Musically, Sondheim balances a mathematical dissonance (the famous ensemble piece, "Ballad of Sweeney Todd") with heart-piercing harmonies ("Pretty Women," "Not While I’m Around" and the various incarnations of "Johanna"). Dramatically, he swirls together with meticulous ferocity the bleakest of absurdist comedies, romance and vaudevillian farce. Yet no character is a cliché; not a single moment on stage is superfluous.

Famed Welsh bass-baritone Bryn Terfel as the titular cutthroat maintains an immovable focus throughout this intensely grounded production. But, within his luminous vocal clarity and laser gaze, occasional sparks of compassion and regret can be discerned.

He carries the staging, together with Timothy Nolen’s psychologically gnarled Judge Turpin; Celena Shafer’s pure-hearted Johanna; Nathan Gunn’s fervent Anthony; David Cangelosi’s naïve meat-pie assistant Tobias; and Bonaventura Bottone as the duplicitous snake-oil salesman Pirelli. Only Judith Christin’s ill-defined portrayal of the pivotal Mrs. Lovett throws off this staging’s synergistic balance of voices and characterizations. She gets wedged into an odd conundrum: Christin tries to tone down this stock Cockney figure at the same time she makes obvious character-actor choices.
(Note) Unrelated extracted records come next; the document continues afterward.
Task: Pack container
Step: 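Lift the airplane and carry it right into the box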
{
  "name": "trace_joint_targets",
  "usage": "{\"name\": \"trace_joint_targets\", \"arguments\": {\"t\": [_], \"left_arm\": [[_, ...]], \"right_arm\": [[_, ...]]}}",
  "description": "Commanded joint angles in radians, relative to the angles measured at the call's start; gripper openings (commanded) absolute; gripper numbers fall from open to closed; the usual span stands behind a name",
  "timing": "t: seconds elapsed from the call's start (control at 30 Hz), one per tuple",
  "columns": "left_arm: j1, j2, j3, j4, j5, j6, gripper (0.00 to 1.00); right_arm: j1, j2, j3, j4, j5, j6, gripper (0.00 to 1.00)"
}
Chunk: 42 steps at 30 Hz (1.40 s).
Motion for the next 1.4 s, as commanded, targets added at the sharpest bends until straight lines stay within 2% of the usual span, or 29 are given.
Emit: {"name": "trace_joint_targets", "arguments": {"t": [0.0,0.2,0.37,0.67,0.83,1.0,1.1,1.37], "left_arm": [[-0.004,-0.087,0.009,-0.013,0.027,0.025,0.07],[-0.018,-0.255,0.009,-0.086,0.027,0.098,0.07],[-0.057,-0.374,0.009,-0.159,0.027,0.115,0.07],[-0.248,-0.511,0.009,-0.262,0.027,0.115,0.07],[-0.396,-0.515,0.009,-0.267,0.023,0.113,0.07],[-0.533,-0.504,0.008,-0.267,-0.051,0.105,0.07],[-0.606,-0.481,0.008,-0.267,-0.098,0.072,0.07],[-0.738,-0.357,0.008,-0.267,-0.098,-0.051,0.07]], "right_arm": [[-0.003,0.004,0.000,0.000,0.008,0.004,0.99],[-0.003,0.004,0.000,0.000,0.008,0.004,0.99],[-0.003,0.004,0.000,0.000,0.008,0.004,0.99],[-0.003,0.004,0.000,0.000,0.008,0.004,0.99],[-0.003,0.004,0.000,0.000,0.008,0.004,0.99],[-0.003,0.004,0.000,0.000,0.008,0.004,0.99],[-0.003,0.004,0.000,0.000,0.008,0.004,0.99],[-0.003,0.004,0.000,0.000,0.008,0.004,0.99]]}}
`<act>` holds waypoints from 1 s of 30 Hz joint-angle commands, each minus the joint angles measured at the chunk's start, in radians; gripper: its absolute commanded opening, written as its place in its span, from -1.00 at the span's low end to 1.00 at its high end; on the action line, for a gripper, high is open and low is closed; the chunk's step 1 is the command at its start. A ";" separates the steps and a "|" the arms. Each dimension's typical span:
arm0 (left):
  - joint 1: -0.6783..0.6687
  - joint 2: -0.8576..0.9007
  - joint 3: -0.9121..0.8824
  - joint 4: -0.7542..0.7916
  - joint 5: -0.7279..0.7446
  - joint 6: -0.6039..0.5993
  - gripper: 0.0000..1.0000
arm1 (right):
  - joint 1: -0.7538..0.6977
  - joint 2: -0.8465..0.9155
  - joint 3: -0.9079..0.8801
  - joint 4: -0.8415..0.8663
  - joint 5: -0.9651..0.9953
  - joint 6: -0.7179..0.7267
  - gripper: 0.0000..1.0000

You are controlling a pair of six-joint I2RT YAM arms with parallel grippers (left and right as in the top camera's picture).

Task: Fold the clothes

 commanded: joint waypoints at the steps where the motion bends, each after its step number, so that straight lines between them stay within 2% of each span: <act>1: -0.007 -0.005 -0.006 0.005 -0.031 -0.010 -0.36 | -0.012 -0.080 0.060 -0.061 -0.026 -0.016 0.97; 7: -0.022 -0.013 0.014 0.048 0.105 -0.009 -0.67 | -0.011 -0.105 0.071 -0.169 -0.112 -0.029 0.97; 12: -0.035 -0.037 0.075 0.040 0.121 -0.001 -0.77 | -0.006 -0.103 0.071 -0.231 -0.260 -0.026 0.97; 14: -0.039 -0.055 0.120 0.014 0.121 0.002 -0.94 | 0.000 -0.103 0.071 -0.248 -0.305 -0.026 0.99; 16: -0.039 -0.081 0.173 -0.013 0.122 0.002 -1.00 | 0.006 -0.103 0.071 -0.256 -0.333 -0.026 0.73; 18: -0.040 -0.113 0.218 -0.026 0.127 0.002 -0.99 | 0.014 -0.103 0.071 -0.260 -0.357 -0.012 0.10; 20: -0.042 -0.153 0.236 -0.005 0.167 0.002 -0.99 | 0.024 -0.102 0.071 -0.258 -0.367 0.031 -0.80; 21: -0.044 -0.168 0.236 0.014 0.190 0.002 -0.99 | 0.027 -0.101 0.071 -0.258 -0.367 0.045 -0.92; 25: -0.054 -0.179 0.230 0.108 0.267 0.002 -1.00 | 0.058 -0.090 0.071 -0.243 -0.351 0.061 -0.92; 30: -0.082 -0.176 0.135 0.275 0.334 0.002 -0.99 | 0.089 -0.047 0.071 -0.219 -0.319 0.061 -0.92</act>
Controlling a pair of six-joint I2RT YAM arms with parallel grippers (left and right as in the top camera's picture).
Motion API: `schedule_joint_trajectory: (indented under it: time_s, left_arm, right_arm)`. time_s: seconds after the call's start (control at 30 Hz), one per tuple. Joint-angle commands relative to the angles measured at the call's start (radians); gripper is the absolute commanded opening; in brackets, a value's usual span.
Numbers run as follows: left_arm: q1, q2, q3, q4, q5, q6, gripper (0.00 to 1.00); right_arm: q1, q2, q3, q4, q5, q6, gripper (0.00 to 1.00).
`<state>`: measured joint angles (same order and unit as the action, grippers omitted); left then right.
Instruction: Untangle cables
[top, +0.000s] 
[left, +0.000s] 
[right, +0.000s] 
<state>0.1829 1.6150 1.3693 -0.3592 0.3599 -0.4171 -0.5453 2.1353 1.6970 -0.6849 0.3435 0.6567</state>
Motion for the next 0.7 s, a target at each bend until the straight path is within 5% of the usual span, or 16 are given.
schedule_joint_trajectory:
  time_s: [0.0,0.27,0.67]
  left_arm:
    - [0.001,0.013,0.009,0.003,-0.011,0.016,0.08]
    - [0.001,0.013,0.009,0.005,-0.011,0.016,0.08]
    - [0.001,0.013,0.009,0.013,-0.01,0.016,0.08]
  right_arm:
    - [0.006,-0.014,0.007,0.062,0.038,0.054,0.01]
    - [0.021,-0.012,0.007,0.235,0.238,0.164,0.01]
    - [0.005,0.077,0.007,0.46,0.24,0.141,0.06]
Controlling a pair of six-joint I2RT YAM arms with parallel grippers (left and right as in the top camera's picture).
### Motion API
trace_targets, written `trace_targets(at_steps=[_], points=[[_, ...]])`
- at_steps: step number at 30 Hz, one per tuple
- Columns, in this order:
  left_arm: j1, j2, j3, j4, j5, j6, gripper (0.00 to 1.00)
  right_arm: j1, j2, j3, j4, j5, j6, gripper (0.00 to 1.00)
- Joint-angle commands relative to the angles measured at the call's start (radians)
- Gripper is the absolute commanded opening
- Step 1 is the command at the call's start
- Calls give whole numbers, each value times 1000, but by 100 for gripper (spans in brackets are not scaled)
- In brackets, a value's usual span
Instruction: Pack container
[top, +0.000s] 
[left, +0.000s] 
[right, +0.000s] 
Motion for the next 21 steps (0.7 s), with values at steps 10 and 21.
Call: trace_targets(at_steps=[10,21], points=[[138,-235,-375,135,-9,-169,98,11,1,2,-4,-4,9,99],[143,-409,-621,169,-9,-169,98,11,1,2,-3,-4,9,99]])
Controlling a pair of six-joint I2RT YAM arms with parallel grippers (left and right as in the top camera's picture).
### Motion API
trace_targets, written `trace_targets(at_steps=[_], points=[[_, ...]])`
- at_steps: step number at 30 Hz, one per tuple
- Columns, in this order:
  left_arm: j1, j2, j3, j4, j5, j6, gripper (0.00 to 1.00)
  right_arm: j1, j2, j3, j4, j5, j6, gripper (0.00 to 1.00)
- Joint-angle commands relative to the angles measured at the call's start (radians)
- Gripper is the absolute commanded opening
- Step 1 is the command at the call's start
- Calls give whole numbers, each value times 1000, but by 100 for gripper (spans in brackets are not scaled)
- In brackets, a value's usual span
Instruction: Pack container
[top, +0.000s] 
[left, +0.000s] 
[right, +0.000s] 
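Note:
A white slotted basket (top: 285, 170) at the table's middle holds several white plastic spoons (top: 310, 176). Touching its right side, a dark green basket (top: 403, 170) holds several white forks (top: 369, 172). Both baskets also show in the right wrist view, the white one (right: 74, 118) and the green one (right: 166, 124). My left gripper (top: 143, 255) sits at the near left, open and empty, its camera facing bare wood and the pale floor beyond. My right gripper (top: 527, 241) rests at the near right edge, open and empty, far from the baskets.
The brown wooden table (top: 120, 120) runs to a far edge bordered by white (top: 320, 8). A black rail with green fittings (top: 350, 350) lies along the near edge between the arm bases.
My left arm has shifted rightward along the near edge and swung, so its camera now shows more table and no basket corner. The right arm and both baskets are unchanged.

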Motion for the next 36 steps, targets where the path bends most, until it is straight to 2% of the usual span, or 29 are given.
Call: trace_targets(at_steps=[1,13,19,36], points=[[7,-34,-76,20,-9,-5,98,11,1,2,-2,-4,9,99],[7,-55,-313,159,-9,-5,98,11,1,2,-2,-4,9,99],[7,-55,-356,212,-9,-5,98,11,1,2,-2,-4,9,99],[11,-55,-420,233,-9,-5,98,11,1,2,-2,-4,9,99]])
Most effective is Brian Thomson’s bare-bones set framed by the suggestion of a steel cage and over-sized shadow play. The ingenious use of barber curtains lends an edge of clinical mystery to this Industrial Revolution-era production, lit with Dickensian grimness by Rory Dempster and pierced by sound designer Otts Munderloh’s screeching factory whistles. Tess Schofield’s costumes bridge the gap between confectionery and drab, further accented by Richard Jarvie’s cartoonish wigs and charcoal-black and chalk-white makeup – giving the actors a vampiric, flashlight-under-the-chin sheen.•

"Sweeney Todd" runs through December 22 at Lyric Opera of Chicago, 20 N. Wacker Drive. Tickets: $29-$152. Call 312-332-2244, ext. 5600 or log onto www.lyricopera.org.